- Title: Khatib e Hind

Personal life
- Born: 1891 Junagadh State
- Died: 1941 (aged 50–51) Junagadh
- Main interest(s): Tafsir, Ilm al-Hadith, Aqeeda, Fiqh
- Notable work(s): Translation of Holy Qur'an into Urdu Translation of Tafsir ibn Kathir into Urdu
- Education: Madrasa Aminia Madrasa Darul Kitab wa al-Sunnah

Religious life
- Religion: Islam
- Denomination: Sunni
- Jurisprudence: Ghayr muqallid
- Creed: Athari
- Movement: Ahl-i Hadith

= Muhammad Junagarhi =

Indian Islamic scholar (1890–1941)

Muhammad ibn Ibrahim Junagarhi (محمد ابن ابراہیم جوناگڑھی) (1890–1941), commonly known as Muhammad Junagarhi, was an Indian Islamic scholar who co-founded and served as the president of the All-India Ahl-i Hadith Conference. He translated Ibn Qayyim's I'laam ul Muwaqqi'een 'an Rabb il 'Aalameen and Ibn Kathir's exegesis of the Quran into Urdu language.

== Biography ==
Muhammad Junagarhi was born in 1890 in the state of Junagadh to Ibrahim and belonged to Memon ethnic group. He was thus known as Muhammad ibn Ibrahim Junagarhi. He completed his early education from the town and later moved to Delhi for higher education. In Delhi, he studied at the Madrasa Aminia. He discontinued his studies at the Aminia and went to Madrasa Darul Kitaba wa- al-Sunnah of Abdul Wahhab Multani, from where he graduated.

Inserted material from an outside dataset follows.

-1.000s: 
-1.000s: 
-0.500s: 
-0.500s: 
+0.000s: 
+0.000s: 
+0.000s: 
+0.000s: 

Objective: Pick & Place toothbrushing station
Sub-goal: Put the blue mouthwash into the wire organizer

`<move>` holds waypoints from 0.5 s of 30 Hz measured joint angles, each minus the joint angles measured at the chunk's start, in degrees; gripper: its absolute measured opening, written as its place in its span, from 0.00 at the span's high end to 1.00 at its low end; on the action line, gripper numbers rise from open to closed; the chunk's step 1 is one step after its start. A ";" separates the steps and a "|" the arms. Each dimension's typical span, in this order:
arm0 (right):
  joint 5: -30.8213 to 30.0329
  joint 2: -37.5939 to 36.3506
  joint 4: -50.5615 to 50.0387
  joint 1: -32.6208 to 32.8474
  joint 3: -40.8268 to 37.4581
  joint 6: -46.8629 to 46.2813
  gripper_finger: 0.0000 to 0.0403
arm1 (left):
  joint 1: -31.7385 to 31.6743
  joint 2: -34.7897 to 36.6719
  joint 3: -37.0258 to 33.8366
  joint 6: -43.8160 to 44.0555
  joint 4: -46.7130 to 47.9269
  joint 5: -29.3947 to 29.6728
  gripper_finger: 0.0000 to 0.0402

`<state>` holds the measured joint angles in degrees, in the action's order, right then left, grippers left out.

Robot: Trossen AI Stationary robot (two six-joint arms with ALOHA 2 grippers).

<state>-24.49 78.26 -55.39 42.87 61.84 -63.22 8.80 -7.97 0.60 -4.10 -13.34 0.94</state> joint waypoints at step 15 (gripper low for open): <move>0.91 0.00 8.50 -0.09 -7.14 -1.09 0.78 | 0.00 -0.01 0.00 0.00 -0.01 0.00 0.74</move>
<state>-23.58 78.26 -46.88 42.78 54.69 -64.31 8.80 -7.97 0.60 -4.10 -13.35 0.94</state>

Junagarhi co-founded the All-India Ahl-i Hadith Conference and served as the president of the All-India Ahl-i Hadith Conference. He died in 1941 at the age of 51. He was known with the title of Khatib-i Hind (Note: Khateeb e Hind is a title given to Islamic scholar for their scholarship. Many scholars may be known by Khateeb e Hind.)

== Literary works==
Junagarhi translated Tafsir Ibn Kathir and Ibn Qayyim's I'laam ul Muwaqqi'een 'an Rabb il 'Aalameen into Urdu language. His other works include:
- Sayf-i Muḥammadī
- Shamʻ-i Muḥammadī
- Tafsīr Aḥsan ul-Bāyan, a translation of the Quran with commentary by Hafiz Salahuddin Yusuf.

== Sources ==
- Iraqi, Abdul Rasheed (2019). "40 Ahl-e Hadith Scholars from the Indian Subcontinent"
- Iraqi, Abdul Rasheed (2004). "Tazkara Tu Al Nubala Fi Trajim Al-ulama [تذکرۃ النبلاء فی تراجم العلماء]"
- Junagarhi, Muhammad (2006). "Saif e Mohammadi [سیف محمدی]"
- Mohammadi, Mohammad Ameen (2019). "Tehreek e Pakistan Me Ulmae Ahle Hadith Ka Kirdar [تحریک پاکستان میں علماء اہل حدیث کا کردار]"
- Iraqi, Abdul Rasheed (2007). "Barre-Sagheer-Pak-w-Hind-Me-Ilam-e-Hadith [برصغیر پاک و ہند میں علم حدیث]"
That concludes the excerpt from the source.